-- Opening Marker --
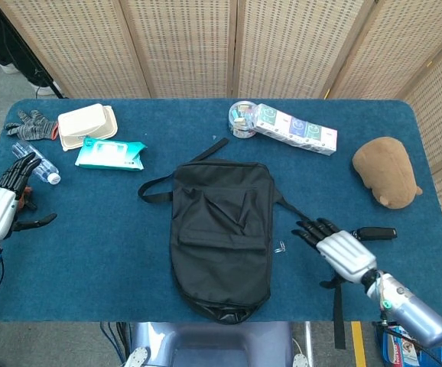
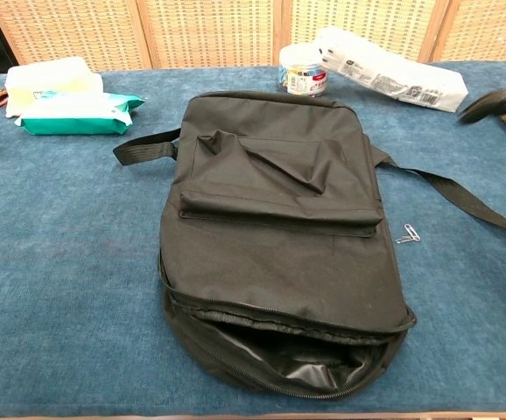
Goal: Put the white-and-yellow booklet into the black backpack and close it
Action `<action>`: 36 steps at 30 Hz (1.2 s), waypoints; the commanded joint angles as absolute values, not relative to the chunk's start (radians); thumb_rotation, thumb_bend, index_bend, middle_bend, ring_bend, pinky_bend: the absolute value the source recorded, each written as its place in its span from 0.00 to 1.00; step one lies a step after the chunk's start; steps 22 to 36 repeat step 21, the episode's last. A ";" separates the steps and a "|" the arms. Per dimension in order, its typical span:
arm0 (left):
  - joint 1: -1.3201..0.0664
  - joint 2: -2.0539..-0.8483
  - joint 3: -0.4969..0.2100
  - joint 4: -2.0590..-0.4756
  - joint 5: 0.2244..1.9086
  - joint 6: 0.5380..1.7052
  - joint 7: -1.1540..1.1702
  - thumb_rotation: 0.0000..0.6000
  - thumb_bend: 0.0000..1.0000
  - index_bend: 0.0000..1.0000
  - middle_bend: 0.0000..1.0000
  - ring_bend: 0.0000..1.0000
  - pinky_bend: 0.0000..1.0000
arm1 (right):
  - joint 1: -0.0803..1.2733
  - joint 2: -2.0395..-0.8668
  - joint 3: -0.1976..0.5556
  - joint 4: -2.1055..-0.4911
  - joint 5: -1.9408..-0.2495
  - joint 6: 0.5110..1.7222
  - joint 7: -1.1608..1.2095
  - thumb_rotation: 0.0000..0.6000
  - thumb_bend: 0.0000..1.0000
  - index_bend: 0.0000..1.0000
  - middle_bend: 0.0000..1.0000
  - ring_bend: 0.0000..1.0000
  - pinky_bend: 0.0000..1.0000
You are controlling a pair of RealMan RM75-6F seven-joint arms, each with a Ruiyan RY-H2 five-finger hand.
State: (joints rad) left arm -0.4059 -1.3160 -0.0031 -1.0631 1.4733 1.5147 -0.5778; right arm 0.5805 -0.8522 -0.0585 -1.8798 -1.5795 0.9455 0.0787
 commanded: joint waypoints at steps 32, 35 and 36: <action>-0.211 -1.097 -0.001 -1.515 1.356 1.483 -0.203 1.00 0.00 0.00 0.00 0.00 0.00 | 0.161 -1.128 0.017 -1.573 -1.448 1.532 -0.088 1.00 0.00 0.00 0.00 0.00 0.00; -0.211 -1.097 -0.001 -1.515 1.356 1.483 -0.203 1.00 0.00 0.00 0.00 0.00 0.00 | 0.161 -1.128 0.017 -1.573 -1.448 1.532 -0.088 1.00 0.00 0.00 0.00 0.00 0.00; -0.211 -1.097 -0.001 -1.515 1.356 1.483 -0.203 1.00 0.00 0.00 0.00 0.00 0.00 | 0.161 -1.128 0.017 -1.573 -1.448 1.532 -0.088 1.00 0.00 0.00 0.00 0.00 0.00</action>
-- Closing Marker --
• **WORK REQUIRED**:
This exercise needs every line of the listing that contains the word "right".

• **OUTPUT BELOW**:
arm1 (right):
State: (joints rad) left arm -0.4059 -1.3160 -0.0031 -1.0631 1.4733 1.5147 -0.5778; right arm 0.5805 -0.8522 -0.0585 -1.8798 -1.5795 0.9455 0.0787

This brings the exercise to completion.